Automated Function Prediction (AFP) tools will play a very important role in medicine and health care in the future. However, current tools predict different sets of Gene Ontology (GO) terms for the same input and only few terms are common with the experimentally validated terms. Experimentally validated terms are assumed incomplete. Consequently, biologists and developers will find difficulty in selecting and testing a tool, respectively.

Metamorphic Testing (MT) is a technique used to test programs for which the correct output is unknown or practically difficulty to determine. It checks whether the program behaves according to an expected set of properties: metamorphic relations (MRs). An MR specifies how a particular change to the input of the program should change the output. MR is violated when the change in output differs from the definition. In this project, we are exploring the feasibility of using Metamorphic Testing for tesing AFP tools.

This is a collaboration with Dr. Upulee Kanewala (School of Computing) and Dr. Diane Bimczok (Microbiology and Immunology).

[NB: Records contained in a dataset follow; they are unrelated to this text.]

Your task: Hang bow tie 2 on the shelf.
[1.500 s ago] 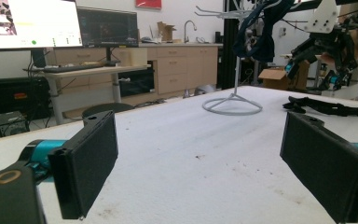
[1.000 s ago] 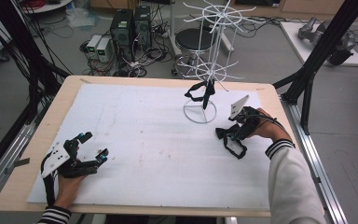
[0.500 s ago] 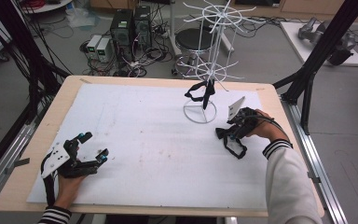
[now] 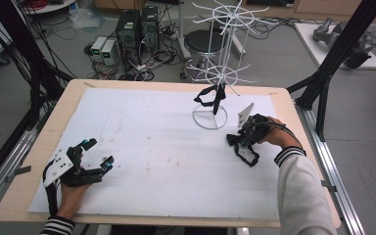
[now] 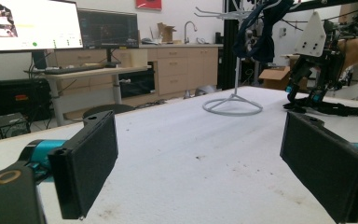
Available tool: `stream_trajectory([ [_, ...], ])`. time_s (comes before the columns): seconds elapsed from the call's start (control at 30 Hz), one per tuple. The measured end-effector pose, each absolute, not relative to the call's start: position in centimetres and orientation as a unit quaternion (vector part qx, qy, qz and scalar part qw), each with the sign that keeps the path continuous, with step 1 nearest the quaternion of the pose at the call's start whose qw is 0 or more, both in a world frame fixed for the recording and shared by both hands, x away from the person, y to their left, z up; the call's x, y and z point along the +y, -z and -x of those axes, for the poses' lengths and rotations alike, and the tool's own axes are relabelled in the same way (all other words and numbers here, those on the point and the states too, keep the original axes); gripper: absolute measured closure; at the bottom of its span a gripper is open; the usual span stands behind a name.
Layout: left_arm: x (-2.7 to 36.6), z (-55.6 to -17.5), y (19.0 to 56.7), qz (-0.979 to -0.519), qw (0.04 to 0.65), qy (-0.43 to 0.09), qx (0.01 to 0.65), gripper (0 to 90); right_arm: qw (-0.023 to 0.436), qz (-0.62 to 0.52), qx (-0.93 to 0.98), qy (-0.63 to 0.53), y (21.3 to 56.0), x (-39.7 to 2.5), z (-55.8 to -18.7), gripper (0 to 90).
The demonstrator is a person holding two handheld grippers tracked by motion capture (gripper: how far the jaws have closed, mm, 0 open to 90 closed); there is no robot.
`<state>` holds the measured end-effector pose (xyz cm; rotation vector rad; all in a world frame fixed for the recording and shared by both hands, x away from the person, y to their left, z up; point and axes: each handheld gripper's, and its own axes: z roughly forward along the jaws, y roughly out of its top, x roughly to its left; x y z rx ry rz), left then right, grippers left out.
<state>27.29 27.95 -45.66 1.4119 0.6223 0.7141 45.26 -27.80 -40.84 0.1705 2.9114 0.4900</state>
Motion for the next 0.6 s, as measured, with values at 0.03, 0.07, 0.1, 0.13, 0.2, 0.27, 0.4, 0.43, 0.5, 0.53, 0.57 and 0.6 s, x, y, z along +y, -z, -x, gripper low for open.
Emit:
stream_trajectory([
  [0.03, 27.95, -27.28, 45.66, -0.624, 0.66, -0.316, 0.276, 11.6, 0.097, -0.058, 0.98, -0.164, 40.88, -27.79, -45.27, 55.5],
  [0.07, 27.95, -27.3, 45.66, -0.624, 0.66, -0.315, 0.275, 11.7, 0.097, -0.057, 0.98, -0.161, 40.9, -27.78, -45.3, 55.6],
  [0.1, 27.95, -27.29, 45.66, -0.624, 0.66, -0.316, 0.275, 11.6, 0.094, -0.06, 0.981, -0.158, 40.98, -27.73, -45.27, 55.5],
  [0.13, 27.95, -27.3, 45.66, -0.624, 0.66, -0.315, 0.275, 11.6, 0.094, -0.059, 0.981, -0.157, 41.07, -27.67, -45.29, 55.6],
  [0.2, 27.94, -27.3, 45.66, -0.623, 0.661, -0.315, 0.275, 11.6, 0.097, -0.051, 0.981, -0.158, 41.22, -27.57, -45.46, 56.0],
  [0.27, 27.95, -27.31, 45.66, -0.623, 0.66, -0.316, 0.276, 11.6, 0.095, -0.057, 0.981, -0.159, 41.21, -27.6, -45.48, 60.5],
  [0.4, 27.95, -27.3, 45.66, -0.624, 0.66, -0.316, 0.275, 11.6, 0.097, -0.061, 0.981, -0.159, 41.11, -27.82, -45.62, 71.1],
  [0.43, 27.93, -27.3, 45.66, -0.623, 0.661, -0.316, 0.276, 11.6, 0.098, -0.061, 0.981, -0.159, 41.12, -27.83, -45.63, 72.3],
  [0.5, 27.93, -27.3, 45.67, -0.623, 0.661, -0.316, 0.276, 11.6, 0.101, -0.063, 0.981, -0.151, 41.08, -27.76, -45.51, 74.9],
  [0.53, 27.93, -27.3, 45.66, -0.623, 0.661, -0.315, 0.276, 11.6, 0.104, -0.055, 0.982, -0.15, 41.07, -27.68, -45.51, 75.7],
  [0.57, 27.94, -27.3, 45.66, -0.623, 0.661, -0.315, 0.276, 11.6, 0.105, -0.062, 0.982, -0.145, 41.01, -27.63, -45.34, 76.2],
  [0.6, 27.94, -27.3, 45.66, -0.623, 0.661, -0.316, 0.276, 11.6, 0.105, -0.06, 0.982, -0.143, 40.99, -27.61, -45.34, 76.6],
])
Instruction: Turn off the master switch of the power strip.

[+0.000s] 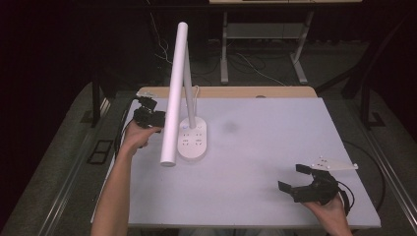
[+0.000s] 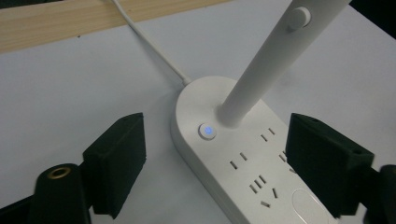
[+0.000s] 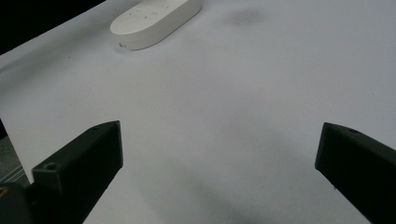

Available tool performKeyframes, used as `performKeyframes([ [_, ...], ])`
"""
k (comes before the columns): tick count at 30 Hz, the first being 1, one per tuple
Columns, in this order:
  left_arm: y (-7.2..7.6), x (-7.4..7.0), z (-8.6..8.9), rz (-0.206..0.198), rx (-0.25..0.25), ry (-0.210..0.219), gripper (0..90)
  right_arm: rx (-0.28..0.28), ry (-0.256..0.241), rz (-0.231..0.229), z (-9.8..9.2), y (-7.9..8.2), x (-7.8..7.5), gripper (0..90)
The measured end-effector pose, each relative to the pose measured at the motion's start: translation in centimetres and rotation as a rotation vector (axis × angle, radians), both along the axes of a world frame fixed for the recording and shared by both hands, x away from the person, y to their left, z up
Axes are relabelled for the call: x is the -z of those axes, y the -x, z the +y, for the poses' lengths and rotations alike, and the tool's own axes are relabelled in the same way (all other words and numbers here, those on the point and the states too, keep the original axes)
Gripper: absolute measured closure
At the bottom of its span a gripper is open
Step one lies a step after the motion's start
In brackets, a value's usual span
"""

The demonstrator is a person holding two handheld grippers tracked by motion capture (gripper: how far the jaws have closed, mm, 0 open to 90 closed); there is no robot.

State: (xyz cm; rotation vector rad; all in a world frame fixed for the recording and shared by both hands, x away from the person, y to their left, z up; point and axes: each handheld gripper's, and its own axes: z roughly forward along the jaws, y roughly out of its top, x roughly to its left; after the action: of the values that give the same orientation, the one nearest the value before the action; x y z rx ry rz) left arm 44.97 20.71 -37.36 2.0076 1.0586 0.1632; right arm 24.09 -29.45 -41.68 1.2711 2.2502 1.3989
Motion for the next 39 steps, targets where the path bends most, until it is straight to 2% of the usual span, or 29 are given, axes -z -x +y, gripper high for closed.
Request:
performKeyframes([
  [1,0.0,0.1,-0.1,0.010,-0.012,0.015,21.7,0.000,0.001,0.000,0.0,0.0,0.0,0.3],
  [3,-0.2,0.3,-0.1,-0.001,-0.012,0.015,25.3,0.001,0.002,0.002,0.0,0.0,0.0,0.3],
  [6,-0.3,0.6,-0.2,0.003,-0.030,0.057,31.4,0.002,0.006,0.006,0.0,0.0,0.0,0.3],
  [13,-0.7,1.0,-0.4,0.004,-0.048,0.094,45.4,0.001,0.010,0.007,0.0,0.0,0.1,0.3],
  [17,-0.8,1.5,-0.7,0.017,-0.057,0.105,52.2,0.002,0.011,0.006,-0.1,0.0,0.1,0.3],
  [18,-0.9,1.6,-0.8,0.020,-0.059,0.107,56.8,0.003,0.012,0.009,-0.1,0.0,0.1,0.3],
  [20,-0.9,1.9,-0.9,0.024,-0.065,0.119,58.8,0.003,0.014,0.010,-0.1,0.0,0.1,0.3],
  [29,-1.3,2.9,-1.5,0.058,-0.077,0.119,79.8,0.002,0.019,0.009,-0.1,-0.1,0.2,0.3],
  [32,-1.4,3.1,-1.8,0.061,-0.074,0.105,88.9,0.001,0.020,0.010,0.0,-0.1,0.2,0.3],
  [39,-1.5,3.9,-2.6,0.075,-0.077,0.087,90.0,-0.003,0.024,0.008,0.0,-0.1,0.2,0.3],
])
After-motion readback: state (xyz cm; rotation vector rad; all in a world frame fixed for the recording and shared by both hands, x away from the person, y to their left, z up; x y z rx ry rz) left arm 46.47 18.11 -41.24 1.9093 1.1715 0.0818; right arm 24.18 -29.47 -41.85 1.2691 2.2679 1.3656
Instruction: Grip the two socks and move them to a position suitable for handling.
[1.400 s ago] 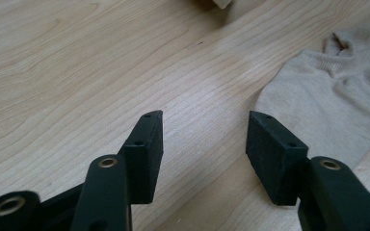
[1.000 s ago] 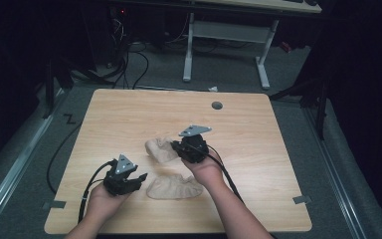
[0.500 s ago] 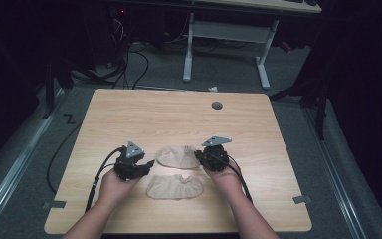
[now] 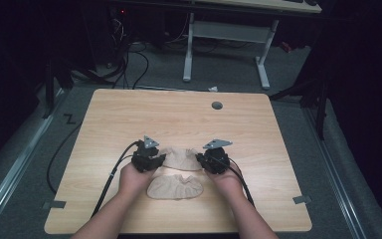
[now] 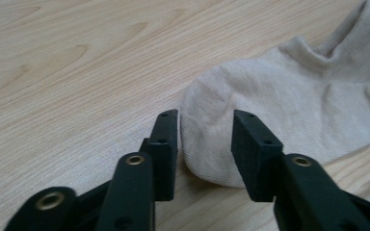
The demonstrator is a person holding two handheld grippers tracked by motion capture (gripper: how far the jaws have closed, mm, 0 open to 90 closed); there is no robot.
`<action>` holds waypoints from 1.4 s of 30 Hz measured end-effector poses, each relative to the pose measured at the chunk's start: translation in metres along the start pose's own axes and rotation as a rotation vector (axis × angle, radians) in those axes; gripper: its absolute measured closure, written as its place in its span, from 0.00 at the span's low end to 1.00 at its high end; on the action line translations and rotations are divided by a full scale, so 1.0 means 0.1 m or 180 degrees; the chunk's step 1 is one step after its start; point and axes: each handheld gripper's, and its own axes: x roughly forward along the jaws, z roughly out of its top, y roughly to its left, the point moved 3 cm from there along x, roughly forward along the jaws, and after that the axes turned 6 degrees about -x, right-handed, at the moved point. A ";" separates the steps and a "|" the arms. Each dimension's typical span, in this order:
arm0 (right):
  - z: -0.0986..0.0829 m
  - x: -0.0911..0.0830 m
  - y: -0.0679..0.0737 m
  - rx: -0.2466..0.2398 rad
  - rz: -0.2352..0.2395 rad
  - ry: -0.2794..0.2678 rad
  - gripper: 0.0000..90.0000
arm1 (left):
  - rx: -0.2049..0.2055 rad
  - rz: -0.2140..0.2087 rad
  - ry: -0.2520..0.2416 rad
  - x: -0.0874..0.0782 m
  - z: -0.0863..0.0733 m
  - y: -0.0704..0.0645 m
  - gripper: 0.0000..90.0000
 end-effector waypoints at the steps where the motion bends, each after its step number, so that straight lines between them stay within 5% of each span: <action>1: 0.00 0.00 0.00 0.0000 0.0000 0.0000 0.95 | 0.0000 0.0000 0.0000 0.00 0.00 0.00 0.73; 7: -0.02 0.00 -0.03 0.0057 -0.0009 0.0004 0.95 | 0.0026 0.0054 -0.0054 -0.03 -0.01 0.00 0.97; 15: -0.01 -0.01 -0.01 0.0046 -0.0036 -0.0017 0.95 | 0.0136 0.0076 -0.0209 -0.27 0.02 -0.03 0.98; 28: 0.08 -0.16 0.16 -0.0051 0.0049 -0.0111 0.95 | 0.0390 -0.0019 -0.0168 -0.79 -0.13 -0.08 0.98; 33: 0.09 -0.21 0.26 -0.0185 0.0054 -0.0054 0.95 | 0.0296 -0.0150 -0.0204 -0.91 -0.18 -0.09 0.98; 38: 0.02 -0.37 0.40 -0.0373 0.0053 -0.0015 0.95 | 0.0324 -0.0288 -0.0204 -1.03 -0.32 -0.24 0.98; 42: -0.06 -0.42 0.45 -0.0342 0.0086 -0.0052 0.95 | 0.0296 -0.0330 -0.0125 -1.03 -0.41 -0.25 0.98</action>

Pioneering New Approaches to Explore Pangenomic Space at Scale

This project develops new software tools for pangenomic analysis, which studies genomic DNA sequences from multiple organisms to understand how organisms adapt their genomes to their environments. It is now routine for multiple genomes per species to be sequenced, giving much more information about the species. Our approach makes use of a graph-based representation of a pangenome and exploits this representation to efficiently find both shared and unique regions of interest.

This is a collaboration with Dr. Brendan Mumey (School of Computing) and National Center for Genome Resources (NCGR).


microRNA Prediction in Plants

microRNAs (miRNAs)are small non-coding RNAs acting as posttranscriptional regulators in gene expression. Experimental identification procedures for miRNAs are highly expensive and time consuming – computational prediction methods provide a solution. Homology based identification methods find miRNAs by comparing sequences to known miRNAs; they find conserved miRNAs in related species; they won’t identify divergent sequences. We are developing Ab-initio methods that can identify novel miRNAs that are not homologous using machine learning.

This is a collaboration with Dr. Hikmet Budak (MSU Cereal Genomics Lab).